Another popular type of variant display is the table, as found in CollateX (Dekker et al. 2011), and in the Cervantes hypertext edition (Urbina 2008). This is particularly useful in textual criticism because it presents much the same information as the old apparatus, but in a native digital form. In the AustESE test interface, table view (Figure 2) offers several options to reduce variant clutter without resorting to filtering. Character-level granularity can be easily extended to word-level, which is more useful for this type of display. Table view has the advantage over side-by-side in that it allows the user to explore the differences between a larger set of versions. Combining a horizontally scrolling table of variants with a synchronised vertically scrolling main text even produces a credible replacement for the print critical edition in digital form (Schmidt 2012b).

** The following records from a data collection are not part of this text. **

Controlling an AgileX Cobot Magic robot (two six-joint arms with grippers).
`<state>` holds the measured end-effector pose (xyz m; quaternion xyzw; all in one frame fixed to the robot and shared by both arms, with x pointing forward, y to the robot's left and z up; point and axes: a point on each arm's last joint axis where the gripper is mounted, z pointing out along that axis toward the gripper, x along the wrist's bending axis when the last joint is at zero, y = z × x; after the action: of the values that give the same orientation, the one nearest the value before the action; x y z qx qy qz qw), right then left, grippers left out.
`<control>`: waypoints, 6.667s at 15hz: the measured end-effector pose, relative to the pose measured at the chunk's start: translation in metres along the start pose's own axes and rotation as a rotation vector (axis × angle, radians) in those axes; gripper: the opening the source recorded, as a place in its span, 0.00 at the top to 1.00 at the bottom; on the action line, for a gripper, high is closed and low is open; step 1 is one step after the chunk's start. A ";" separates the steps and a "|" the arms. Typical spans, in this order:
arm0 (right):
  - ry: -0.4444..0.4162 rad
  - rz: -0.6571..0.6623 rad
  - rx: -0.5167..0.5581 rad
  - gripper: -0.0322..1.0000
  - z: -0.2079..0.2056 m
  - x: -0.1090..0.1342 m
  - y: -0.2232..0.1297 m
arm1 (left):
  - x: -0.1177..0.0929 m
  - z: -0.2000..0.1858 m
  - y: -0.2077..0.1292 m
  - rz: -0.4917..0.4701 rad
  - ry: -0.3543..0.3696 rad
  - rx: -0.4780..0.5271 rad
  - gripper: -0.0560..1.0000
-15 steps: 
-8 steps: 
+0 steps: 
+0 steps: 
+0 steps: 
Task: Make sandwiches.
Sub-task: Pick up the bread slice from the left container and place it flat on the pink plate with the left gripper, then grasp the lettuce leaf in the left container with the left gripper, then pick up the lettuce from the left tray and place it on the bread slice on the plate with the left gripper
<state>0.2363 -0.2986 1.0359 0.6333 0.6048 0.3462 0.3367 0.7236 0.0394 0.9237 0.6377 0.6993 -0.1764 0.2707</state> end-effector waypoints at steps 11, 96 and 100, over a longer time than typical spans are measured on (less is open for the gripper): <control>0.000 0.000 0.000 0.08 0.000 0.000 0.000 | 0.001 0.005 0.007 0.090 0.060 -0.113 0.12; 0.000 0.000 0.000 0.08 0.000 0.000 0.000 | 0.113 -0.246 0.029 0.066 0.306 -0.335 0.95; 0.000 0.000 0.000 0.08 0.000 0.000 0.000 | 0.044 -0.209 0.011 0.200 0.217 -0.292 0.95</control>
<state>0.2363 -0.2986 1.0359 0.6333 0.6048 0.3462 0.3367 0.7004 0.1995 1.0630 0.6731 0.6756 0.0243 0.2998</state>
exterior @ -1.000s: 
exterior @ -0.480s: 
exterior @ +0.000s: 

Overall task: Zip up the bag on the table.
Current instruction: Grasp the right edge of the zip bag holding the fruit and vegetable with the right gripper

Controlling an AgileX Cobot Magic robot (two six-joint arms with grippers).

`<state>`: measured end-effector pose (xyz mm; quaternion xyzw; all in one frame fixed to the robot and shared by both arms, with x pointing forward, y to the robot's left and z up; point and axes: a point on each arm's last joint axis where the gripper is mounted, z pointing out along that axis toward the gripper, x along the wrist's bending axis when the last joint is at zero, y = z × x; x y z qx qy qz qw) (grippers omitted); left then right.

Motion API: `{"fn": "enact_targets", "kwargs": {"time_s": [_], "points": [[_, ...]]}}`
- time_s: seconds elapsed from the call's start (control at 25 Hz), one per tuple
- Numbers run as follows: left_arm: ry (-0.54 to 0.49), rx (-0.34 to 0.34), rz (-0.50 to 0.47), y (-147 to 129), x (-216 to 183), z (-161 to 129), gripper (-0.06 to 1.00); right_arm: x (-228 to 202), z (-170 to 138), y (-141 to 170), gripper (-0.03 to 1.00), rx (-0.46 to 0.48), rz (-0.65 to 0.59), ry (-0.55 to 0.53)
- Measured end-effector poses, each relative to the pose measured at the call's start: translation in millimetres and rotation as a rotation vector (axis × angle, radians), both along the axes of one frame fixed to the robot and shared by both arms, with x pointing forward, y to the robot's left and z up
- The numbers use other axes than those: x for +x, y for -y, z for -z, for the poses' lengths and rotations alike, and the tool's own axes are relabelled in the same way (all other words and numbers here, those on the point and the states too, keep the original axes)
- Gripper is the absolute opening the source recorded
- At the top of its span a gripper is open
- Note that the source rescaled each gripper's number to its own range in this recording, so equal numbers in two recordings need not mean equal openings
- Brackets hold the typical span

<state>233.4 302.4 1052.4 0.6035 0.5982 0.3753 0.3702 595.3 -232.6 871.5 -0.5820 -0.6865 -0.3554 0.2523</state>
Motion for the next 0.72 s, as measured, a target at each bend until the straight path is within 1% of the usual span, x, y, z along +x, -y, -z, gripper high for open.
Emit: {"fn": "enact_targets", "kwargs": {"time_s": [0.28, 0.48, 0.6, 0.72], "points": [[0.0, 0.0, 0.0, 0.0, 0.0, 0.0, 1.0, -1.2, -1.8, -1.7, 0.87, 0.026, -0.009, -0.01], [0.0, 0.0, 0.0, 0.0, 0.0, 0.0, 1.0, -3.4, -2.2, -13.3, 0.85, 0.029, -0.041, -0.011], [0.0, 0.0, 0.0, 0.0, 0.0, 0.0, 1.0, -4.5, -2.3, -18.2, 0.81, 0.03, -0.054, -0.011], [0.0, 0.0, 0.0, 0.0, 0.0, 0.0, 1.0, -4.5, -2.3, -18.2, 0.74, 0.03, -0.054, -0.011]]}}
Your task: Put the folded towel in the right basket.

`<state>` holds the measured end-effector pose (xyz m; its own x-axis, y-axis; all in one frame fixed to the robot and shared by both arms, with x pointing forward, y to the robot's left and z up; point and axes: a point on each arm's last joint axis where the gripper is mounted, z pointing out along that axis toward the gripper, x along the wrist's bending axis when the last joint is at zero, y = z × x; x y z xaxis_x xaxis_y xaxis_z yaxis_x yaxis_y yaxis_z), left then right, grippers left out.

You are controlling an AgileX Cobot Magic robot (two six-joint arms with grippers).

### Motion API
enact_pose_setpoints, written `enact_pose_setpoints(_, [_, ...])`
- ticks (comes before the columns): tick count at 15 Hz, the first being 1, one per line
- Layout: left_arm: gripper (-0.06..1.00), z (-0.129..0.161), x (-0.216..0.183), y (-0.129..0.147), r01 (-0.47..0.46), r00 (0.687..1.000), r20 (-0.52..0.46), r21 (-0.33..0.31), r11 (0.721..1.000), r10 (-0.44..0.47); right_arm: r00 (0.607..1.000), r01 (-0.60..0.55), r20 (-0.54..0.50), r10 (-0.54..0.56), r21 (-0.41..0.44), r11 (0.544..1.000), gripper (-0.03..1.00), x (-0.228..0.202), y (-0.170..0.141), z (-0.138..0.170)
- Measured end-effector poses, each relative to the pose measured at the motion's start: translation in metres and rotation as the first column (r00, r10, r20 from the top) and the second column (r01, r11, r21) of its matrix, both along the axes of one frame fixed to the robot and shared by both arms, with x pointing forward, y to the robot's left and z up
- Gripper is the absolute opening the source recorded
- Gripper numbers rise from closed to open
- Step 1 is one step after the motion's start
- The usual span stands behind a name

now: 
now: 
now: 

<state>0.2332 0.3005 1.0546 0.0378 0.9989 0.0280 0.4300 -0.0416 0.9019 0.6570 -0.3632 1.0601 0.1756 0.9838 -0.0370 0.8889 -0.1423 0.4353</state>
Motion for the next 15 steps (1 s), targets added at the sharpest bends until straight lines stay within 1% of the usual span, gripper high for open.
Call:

The goal of collation on the Web is to provide the user with a variety of display options for exploring variation in a work. Collation conceived as a process for producing an apparatus or a filtered set of differences external to the text is too limited a technique to satisfy the flexible delivery options of the Web. Merging variant versions into a single digital object, on the other hand, provides a more efficient and direct way to query differences between versions, and to present the results through various views. Embedding markup into the text also creates problems for collation, and its removal allows differences between versions of text and markup to be merged as separate layers into the final result. The medium of the Web thus offers more than just new ways to display old data. It challenges us to rethink fundamentally the way we create the modern edition.